Gestão patrimonial

Nova geração herda até US$ 124 trilhões e redefine estratégia de family offices

Por Redação - Em 30/03/2026 às 11:39 AM

Reunião, Planejamento, Empresáriso Foto Freepik

Family offices e bancos privados têm estruturado programas de formação voltados à sucessão FOTO: Freepik

A maior transferência de riqueza da história está em curso e já altera o funcionamento de family offices e áreas de private banking. Estimativas do mercado apontam que até US$ 124 trilhões devem mudar de mãos nas próximas décadas, exigindo uma preparação estruturada dos herdeiros para assumir a gestão de grandes patrimônios.

Nesse cenário, instituições financeiras passaram a ampliar o escopo de atuação. Mais do que gerir portfólios, family offices e bancos privados têm estruturado programas de formação voltados à sucessão, combinando educação financeira, governança e acompanhamento estratégico. A lógica é reduzir riscos na transição e garantir continuidade do capital ao longo das gerações.

A mudança ocorre em um ambiente mais complexo. O aumento das incertezas geopolíticas, alterações tributárias e maior sofisticação dos mercados têm pressionado essas estruturas a evoluir. Executivos do setor apontam que a gestão de risco, a diversificação internacional e o uso intensivo de tecnologia estão entre as prioridades para manter competitividade.

Ao mesmo tempo, o perfil dos sucessores também mudou. Herdeiros mais jovens tendem a participar de forma ativa das decisões, com interesse em ativos alternativos, investimentos de impacto e estratégias ligadas à inovação. A presença crescente de mulheres nesse processo também tem ampliado a diversidade de abordagem na gestão patrimonial.

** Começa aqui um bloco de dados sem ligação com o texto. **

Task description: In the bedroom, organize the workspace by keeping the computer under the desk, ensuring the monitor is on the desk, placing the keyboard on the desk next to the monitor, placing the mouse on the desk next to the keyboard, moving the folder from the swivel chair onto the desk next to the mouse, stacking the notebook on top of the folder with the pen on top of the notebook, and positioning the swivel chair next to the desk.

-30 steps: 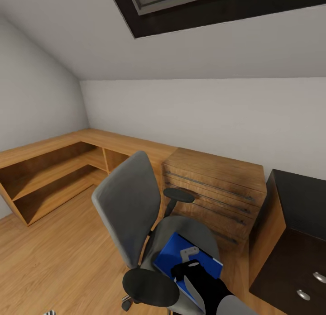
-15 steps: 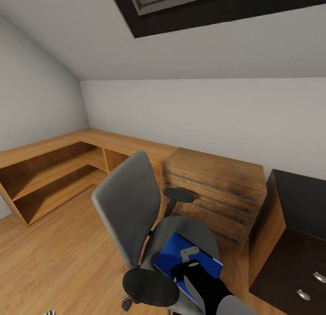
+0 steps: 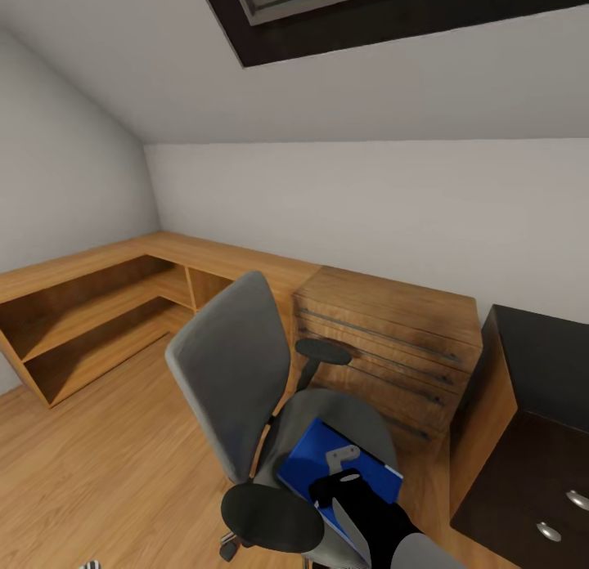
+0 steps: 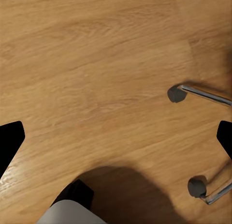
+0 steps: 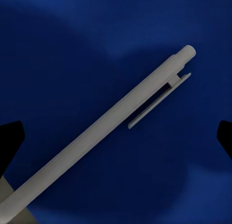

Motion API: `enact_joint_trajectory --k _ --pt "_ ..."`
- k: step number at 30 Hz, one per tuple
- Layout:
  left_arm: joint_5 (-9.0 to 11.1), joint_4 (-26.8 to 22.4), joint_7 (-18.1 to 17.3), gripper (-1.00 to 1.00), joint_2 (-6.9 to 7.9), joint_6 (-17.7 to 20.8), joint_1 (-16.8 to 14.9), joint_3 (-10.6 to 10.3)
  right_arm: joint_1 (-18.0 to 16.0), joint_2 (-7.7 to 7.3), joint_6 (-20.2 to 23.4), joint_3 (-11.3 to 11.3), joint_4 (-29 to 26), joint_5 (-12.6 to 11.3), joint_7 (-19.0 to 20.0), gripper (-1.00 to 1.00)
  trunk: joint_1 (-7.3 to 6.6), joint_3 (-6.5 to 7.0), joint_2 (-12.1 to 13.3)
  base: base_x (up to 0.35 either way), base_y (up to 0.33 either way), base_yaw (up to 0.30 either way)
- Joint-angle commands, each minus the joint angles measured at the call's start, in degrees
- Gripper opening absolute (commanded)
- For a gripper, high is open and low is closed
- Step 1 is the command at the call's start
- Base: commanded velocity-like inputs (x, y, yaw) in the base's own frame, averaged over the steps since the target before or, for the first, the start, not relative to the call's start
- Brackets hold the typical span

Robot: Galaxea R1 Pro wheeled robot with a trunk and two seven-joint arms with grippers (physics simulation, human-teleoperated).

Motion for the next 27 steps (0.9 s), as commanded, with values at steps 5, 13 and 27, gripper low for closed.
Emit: enact_joint_trajectory --k 5,13,27 --pt "0.7 -0.1 0.4 1.00 0.07 0.2 0.0 -0.1 -0.1 0.00 0.2 0.4 0.0 -0.7 -0.5 1.00 0.00 -0.05 0.0 0.000 0.000 0.000" --pt "0.6 0.5 0.4 1.00 0.07 0.2 0.0 -0.1 -0.1 0.00 0.2 0.4 0.0 -0.7 -0.5 1.00 0.00 -0.05 0.0 0.000 0.000 0.000" --pt "0.6 0.5 0.3 1.00 0.07 0.2 0.0 -0.1 -0.1 0.00 0.2 0.4 0.0 -0.7 -0.4 1.00 0.44 -0.41 -0.8 0.000 0.000 0.000"
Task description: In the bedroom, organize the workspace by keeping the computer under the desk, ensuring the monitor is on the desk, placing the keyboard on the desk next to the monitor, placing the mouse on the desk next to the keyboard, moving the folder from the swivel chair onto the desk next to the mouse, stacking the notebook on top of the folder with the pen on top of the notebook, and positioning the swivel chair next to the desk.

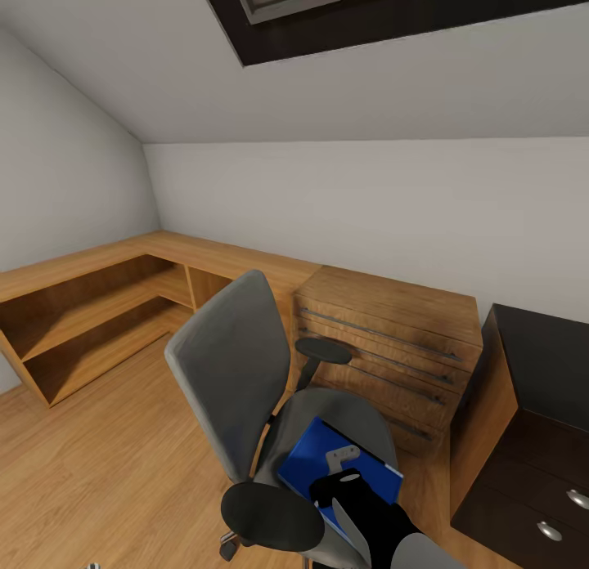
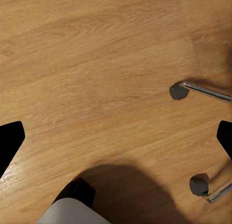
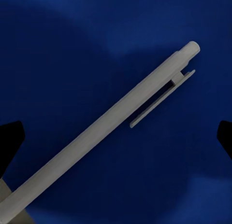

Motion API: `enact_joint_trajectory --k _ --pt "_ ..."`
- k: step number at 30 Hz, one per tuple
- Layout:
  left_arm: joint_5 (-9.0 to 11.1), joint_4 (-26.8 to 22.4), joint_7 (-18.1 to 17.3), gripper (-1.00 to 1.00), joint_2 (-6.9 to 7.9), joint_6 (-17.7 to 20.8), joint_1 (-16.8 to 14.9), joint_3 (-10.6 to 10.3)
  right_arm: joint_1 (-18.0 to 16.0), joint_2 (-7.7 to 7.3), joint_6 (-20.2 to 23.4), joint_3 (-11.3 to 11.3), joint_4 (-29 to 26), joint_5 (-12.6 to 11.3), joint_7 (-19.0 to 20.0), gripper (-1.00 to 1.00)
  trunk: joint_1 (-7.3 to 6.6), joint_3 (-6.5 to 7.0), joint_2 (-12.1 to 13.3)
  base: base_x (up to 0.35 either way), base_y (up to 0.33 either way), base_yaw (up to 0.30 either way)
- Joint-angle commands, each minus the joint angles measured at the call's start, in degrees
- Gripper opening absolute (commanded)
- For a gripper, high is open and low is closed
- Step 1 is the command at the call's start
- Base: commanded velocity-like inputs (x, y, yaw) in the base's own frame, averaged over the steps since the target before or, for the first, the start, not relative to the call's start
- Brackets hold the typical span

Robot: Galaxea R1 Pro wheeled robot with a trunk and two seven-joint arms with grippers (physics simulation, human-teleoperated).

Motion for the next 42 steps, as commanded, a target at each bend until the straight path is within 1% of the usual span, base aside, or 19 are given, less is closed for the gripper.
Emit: enact_joint_trajectory --k 1,6,10,32,33,42 --pt "0.6 -0.1 0.5 1.00 0.02 0.2 0.0 0.0 -0.1 0.00 0.2 0.4 0.0 -0.6 -0.5 1.00 0.00 -0.05 0.0 0.000 0.000 0.000" --pt "0.6 -0.1 0.5 1.00 0.02 0.2 0.0 0.0 -0.1 0.00 0.2 0.4 0.0 -0.6 -0.5 1.00 0.00 -0.05 0.0 0.000 0.000 0.000" --pt "0.6 0.0 0.5 1.00 -0.01 0.2 0.0 0.0 -0.1 0.00 0.2 0.4 0.0 -0.6 -0.5 1.00 0.88 -0.77 -1.6 0.000 0.000 0.000" --pt "0.6 0.0 0.4 1.00 0.02 0.2 0.0 0.0 -0.1 0.00 0.2 0.4 0.0 -0.7 -0.6 1.00 0.88 -0.77 -1.6 0.000 0.000 0.000" --pt "0.6 0.0 0.4 1.00 0.02 0.2 0.0 0.0 -0.1 0.00 0.2 0.4 0.0 -0.7 -0.6 -1.00 0.88 -0.77 -1.6 0.000 0.000 0.000" --pt "0.6 0.0 0.4 1.00 0.02 0.2 0.0 0.0 -0.1 0.00 0.2 0.4 -0.1 -0.8 -0.5 -1.00 0.88 -0.77 -1.6 0.000 0.000 0.000"
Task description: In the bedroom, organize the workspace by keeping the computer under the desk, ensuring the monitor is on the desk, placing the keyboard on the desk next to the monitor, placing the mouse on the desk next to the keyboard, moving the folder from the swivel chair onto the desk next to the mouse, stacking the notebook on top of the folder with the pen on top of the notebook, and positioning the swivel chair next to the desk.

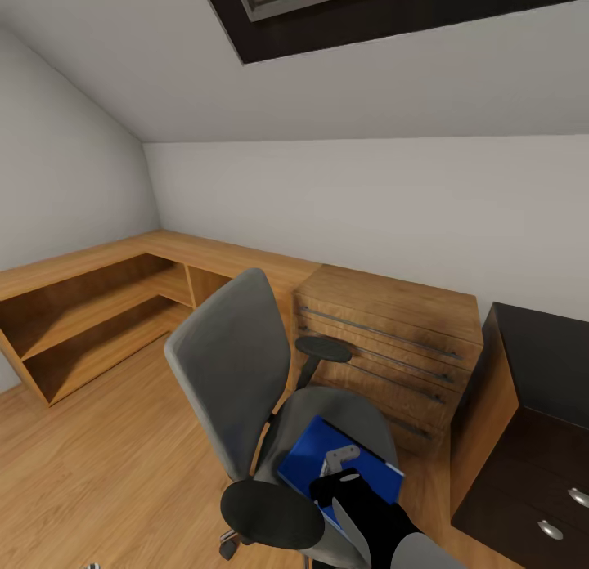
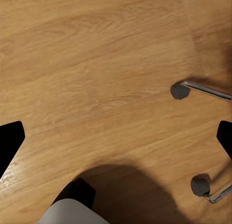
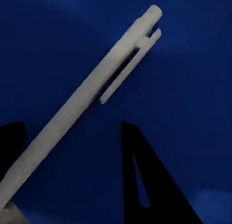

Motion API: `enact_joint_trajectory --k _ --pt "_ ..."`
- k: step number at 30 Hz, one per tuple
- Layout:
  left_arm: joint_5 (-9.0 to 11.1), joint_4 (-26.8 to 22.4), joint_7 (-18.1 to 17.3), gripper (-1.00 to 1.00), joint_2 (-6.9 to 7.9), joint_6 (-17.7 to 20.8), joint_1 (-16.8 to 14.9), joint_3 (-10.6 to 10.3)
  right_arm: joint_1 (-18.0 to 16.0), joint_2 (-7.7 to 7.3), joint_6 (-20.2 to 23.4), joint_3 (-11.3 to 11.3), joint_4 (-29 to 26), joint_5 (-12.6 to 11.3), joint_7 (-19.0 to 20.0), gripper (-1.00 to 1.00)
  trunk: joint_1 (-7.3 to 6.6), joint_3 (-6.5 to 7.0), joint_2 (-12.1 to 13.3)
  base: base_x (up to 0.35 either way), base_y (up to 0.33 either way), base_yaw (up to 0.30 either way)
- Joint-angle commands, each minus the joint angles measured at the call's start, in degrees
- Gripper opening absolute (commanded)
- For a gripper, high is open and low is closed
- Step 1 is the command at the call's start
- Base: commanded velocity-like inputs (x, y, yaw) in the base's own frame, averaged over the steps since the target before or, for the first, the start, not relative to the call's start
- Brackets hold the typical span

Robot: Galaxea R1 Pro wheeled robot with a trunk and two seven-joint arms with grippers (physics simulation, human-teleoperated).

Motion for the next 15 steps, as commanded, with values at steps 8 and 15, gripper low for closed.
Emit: enact_joint_trajectory --k 8,15 --pt "0.6 -0.1 0.5 1.00 0.02 0.2 0.0 0.0 0.0 0.00 0.2 0.4 0.0 -0.5 -0.4 -1.00 0.00 -0.05 0.0 0.000 0.000 0.000" --pt "0.6 -0.1 0.5 1.00 0.02 0.2 0.0 0.0 0.0 0.00 0.3 0.4 0.0 -0.6 -0.4 -1.00 0.00 -0.05 0.0 0.000 0.000 0.000"
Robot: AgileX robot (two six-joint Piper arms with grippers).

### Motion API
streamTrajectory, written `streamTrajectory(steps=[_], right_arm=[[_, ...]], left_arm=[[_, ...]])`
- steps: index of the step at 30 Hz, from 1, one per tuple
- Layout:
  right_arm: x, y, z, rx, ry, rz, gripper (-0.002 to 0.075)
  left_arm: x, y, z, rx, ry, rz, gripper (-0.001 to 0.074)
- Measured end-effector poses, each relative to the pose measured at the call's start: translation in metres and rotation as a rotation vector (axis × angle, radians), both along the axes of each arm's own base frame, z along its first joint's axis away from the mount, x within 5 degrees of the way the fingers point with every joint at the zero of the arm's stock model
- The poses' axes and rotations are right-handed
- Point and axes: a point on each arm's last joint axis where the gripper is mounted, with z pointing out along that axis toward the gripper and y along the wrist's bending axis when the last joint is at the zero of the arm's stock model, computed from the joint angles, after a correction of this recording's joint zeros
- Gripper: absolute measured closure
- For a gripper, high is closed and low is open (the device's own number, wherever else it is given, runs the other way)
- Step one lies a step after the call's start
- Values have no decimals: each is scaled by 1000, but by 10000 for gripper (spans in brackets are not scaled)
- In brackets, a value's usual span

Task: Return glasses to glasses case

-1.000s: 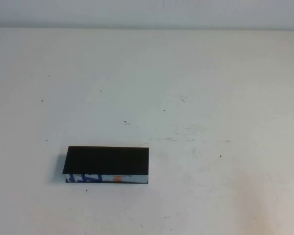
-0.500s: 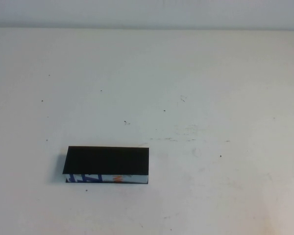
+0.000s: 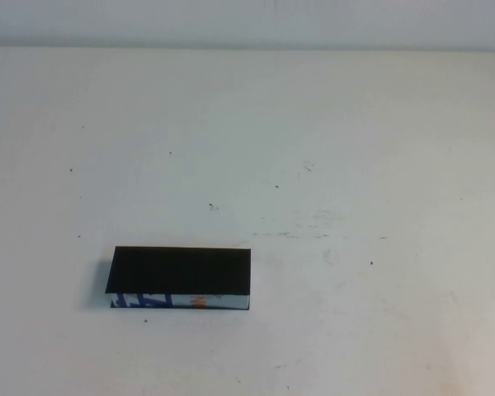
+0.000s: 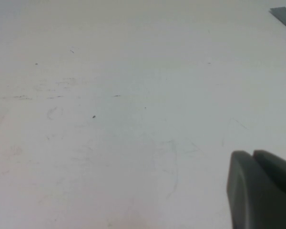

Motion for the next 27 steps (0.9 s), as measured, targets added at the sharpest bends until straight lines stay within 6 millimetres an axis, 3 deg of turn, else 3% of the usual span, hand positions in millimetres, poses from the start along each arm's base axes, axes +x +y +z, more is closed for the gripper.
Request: streamTrajectory(steps=[11, 20, 27], right_arm=[[0, 0, 0, 0, 0, 0, 741], [0, 0, 0, 2, 0, 0, 741], [0, 0, 0, 3, 0, 1, 741]], left_arm=[[1, 5, 1, -4, -10, 53, 736], [2, 9, 5, 156, -97, 141, 736], [2, 10, -17, 208, 143, 161, 736]])
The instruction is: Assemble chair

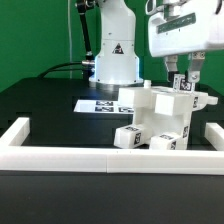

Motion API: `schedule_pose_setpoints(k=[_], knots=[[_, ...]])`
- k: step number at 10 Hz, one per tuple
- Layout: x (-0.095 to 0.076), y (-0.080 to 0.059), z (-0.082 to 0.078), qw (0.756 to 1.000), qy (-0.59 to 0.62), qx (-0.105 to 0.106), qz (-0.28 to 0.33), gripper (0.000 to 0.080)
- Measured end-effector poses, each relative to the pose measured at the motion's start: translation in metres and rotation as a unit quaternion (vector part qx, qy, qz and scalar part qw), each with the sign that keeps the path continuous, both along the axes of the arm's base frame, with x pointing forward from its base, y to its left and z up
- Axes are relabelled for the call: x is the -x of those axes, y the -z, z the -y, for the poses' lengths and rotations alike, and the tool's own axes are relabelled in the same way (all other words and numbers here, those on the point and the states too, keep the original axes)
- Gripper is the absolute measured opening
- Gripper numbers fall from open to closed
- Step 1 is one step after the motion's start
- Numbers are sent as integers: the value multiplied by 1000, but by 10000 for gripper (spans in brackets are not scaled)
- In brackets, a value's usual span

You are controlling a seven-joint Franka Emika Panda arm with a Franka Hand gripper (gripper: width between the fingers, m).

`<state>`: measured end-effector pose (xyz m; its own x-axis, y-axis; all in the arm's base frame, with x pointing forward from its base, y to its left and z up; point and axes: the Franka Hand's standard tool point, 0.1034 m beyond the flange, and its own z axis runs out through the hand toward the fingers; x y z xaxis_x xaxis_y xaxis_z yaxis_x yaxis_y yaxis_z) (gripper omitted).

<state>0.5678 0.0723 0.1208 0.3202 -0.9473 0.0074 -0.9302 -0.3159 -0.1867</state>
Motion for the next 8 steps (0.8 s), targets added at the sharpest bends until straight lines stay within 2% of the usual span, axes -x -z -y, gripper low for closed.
schedule_pose_setpoints(k=[1,5,8], knots=[[-3,-1,0,998,-62,12,6,628],[-4,-2,-3,976,-213,40,16,649],[-3,-3,-4,971,-234,43,18,649]])
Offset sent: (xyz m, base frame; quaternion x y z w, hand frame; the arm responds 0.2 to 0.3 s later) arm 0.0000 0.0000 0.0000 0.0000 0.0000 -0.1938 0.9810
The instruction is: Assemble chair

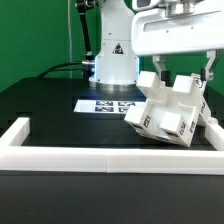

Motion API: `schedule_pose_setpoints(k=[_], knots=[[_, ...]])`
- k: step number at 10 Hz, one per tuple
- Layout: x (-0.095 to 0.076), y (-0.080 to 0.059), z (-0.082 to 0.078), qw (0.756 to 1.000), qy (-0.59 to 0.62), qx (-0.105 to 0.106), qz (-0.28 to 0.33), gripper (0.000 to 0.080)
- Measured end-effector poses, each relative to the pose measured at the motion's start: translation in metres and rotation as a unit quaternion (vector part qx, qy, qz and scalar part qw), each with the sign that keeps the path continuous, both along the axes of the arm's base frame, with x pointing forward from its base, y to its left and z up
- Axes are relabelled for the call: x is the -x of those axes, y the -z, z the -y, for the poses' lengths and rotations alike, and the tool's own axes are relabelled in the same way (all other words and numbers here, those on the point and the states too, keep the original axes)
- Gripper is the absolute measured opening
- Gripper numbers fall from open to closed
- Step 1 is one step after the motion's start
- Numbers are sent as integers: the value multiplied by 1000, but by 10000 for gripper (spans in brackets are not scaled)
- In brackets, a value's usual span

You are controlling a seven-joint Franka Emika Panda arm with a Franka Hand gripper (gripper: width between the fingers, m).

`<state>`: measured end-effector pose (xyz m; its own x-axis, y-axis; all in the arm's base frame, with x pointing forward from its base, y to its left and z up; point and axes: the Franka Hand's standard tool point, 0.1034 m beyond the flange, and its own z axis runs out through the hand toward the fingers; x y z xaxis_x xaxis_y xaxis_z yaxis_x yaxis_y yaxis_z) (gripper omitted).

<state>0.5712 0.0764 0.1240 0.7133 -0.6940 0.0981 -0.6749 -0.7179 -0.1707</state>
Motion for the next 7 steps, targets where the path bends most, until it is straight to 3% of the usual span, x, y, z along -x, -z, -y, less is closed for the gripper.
schedule_pose_setpoints(k=[2,5,7], knots=[[15,-9,-6,1000,-4,-8,-1,649],[35,-8,-7,1000,-5,-13,-11,649],[38,-4,0,1000,-12,-9,-14,649]])
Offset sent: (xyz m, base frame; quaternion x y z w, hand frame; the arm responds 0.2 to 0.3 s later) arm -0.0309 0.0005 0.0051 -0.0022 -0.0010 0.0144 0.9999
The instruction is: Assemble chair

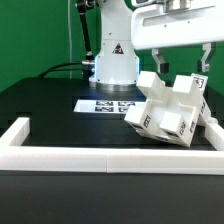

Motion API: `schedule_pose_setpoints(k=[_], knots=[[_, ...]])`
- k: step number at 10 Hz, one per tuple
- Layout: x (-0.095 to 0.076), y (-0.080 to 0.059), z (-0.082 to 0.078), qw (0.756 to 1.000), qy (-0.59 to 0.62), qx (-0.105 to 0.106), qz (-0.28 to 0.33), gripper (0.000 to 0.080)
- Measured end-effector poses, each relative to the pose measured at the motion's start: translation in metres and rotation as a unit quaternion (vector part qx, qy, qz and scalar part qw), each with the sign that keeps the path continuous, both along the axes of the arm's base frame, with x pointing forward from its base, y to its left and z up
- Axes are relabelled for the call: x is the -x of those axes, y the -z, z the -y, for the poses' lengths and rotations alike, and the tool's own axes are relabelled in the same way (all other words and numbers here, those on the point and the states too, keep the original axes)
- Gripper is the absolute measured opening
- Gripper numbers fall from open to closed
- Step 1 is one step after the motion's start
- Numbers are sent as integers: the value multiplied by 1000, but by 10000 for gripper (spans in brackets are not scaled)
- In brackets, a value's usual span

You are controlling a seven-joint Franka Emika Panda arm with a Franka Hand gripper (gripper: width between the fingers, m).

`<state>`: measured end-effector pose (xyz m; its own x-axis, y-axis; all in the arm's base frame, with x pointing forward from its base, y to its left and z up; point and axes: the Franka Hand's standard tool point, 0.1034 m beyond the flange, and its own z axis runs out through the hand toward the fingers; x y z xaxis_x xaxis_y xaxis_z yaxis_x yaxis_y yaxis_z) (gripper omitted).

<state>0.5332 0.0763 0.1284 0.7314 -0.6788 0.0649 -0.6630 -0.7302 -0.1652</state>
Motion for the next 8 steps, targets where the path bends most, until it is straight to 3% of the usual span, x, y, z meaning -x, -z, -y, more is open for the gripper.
schedule_pose_setpoints(k=[3,8], knots=[[2,11,10,1000,-8,9,-7,649],[-15,16,23,1000,-19,19,0,649]])
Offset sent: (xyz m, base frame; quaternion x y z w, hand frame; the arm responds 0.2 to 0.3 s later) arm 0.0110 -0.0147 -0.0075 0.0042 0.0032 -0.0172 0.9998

Para atender a essa nova demanda, o modelo tradicional, centrado apenas em retorno financeiro, vem sendo substituído por uma oferta mais abrangente. Serviços como planejamento sucessório, estruturação de governança familiar, filantropia e educação financeira passam a integrar o portfólio das casas de wealth management, com o objetivo de capturar todo o ciclo de vida do patrimônio.

Globalmente, esse movimento se conecta à expansão dos investimentos em mercados privados e à busca por maior influência na gestão dos ativos. Family offices têm aumentado a exposição a participações diretas em empresas e ativos ilíquidos, estratégia que combina retorno de longo prazo com controle estratégico.

No Brasil, o fenômeno ganha relevância adicional com a maturidade de empresas familiares fundadas nas décadas de 1980 e 1990, que entram agora em fase de sucessão. A transição exige profissionalização da gestão, estruturas de governança mais robustas e integração entre gerações — um processo que consolida o papel de bancos privados e family offices como articuladores centrais dessa nova etapa do capitalismo familiar.